Pete Seeger n’avait pas son pareil pour faire chanter la foule, pour transformer son auditoire en véritable chorale. Son plaisir était de faire partager les chansons qu’il proposait au public. Adultes ou enfants, professionnels ou profane, chacune, chacun se trouvait en sa présence une âme de folksinger. Ce charisme est l’une des principales caractéristiques de cet homme modeste, qui demandait aux candidats à sa biographie pourquoi ils ne choisissaient pas plutôt d’écrire celle de Aunt Molly Jackson, chanteuse et syndicaliste issue de Harlan County, haut lieu de la lutte des classes aux États-Unis.
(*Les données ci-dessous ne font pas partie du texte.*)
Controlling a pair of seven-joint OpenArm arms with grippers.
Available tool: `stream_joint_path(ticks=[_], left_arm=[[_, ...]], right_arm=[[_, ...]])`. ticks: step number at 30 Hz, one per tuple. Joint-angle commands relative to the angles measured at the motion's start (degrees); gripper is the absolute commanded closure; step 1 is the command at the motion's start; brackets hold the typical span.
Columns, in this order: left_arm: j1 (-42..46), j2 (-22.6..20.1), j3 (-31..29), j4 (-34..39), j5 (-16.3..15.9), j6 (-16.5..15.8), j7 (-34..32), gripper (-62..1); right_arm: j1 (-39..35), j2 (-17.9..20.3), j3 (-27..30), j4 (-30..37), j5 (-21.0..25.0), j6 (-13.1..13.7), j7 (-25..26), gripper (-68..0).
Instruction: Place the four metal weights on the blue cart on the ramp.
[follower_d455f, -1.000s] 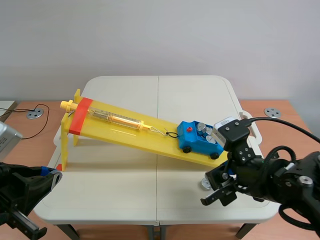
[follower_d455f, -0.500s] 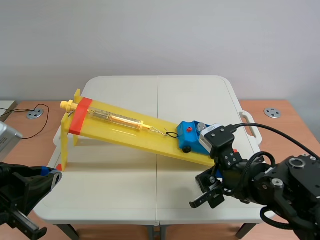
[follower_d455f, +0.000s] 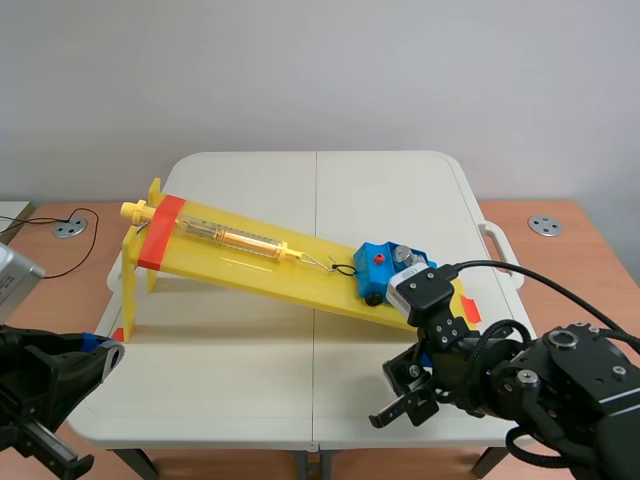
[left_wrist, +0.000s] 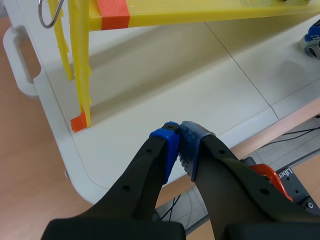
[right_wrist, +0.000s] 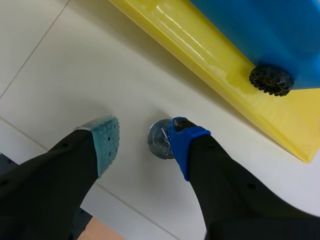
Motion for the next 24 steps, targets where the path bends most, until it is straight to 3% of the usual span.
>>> stream_joint_path(ticks=[1, 7, 13, 15, 18, 24], left_arm=[[-1.1, 0.4, -0.9, 3.5, -3.6, -2.7, -5.1, -3.0], [-1.1, 0.4, -0.9, 3.5, -3.6, -2.7, -5.1, -3.0], [-1.1, 0.4, -0.9, 3.5, -3.6, -2.7, -5.1, -3.0], [-1.1, 0.4, -0.9, 3.5, -3.6, -2.7, -5.1, -3.0], [-1.1, 0.4, -0.9, 3.5, -3.6, -2.7, -5.1, -3.0], [-1.1, 0.4, -0.9, 3.5, -3.6, -2.7, -5.1, -3.0]], right_arm=[[4.5, 0.0, 0.3, 3.6, 0.0, -2.7, 5.3, -20.3], [4.5, 0.0, 0.3, 1.6, -0.2, -3.0, 3.4, -14.6], [4.5, 0.5, 0.3, -0.2, -1.0, -3.0, 1.7, -0.3], [4.4, 0.9, 0.5, 0.4, -1.0, -3.0, 1.6, -0.7], [3.5, 2.1, 1.3, 4.1, 1.5, -2.9, -0.3, -0.7], [-2.2, 5.3, 5.9, 17.6, 7.1, -2.3, -3.3, -0.7]])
Après un investissement sans limite dans les combats pour les Droits Civiques – qui lui valu l’admiration et l’amitié de Martin-Luther King Jr. – c’est la lutte contre la guerre du Viet-Nam qui devait le mobiliser. Ensuite, ce furent les combats environnementalistes. Écologiste de la première heure, Pete Seeger avait construit de ses mains sa maison dans la campagne de l’État de New-York, à Beacon, près de la Hudson River. Il prit là l’initiative d’un vaste mouvement pour nettoyer le fleuve de sa pollution industrielle et pour la protection des rives. Peut-être le premier mouvement écologiste de masse  !

Sur son grand âge, il avait poursuivi, avec son célèbre banjo, le combat pour la paix en remaniant sa chanson Bring’Em Home, composée contre la guerre du Viet-Nam, pour l’adapter à la guerre d’Irak.

Comme son engagement pour la musique populaire, son engagement pour l’émancipation humaine fut celui de toute une vie. C’est ainsi qu’il devint, lors de leur création, membre du bureau consultatif des Commitees Of Correspondence For Democracy And Socialism, aux côtés de personnalités comme Manning Marrable, Howard Zinn, Charlene Mitchell, Noam Chomsky ou Angela Davis. Aux côtés également de sa femme et compagne de toute une vie, Toshi Seeger, une japonaise américaine épousée durant la seconde guerre mondiale, et à laquelle il n’aura survécu que quelques mois.

Le legs de Pete Seeger est immense, comme le chagrin causé par sa disparition pour des millions de progressistes et d’amateurs de musique populaire à travers le monde. Mais sa vie de près d’un siècle, exemplaire à tous égards, aura été bien remplie. Repose en paix, Pete. Tu es un jeune homme à jamais vivant.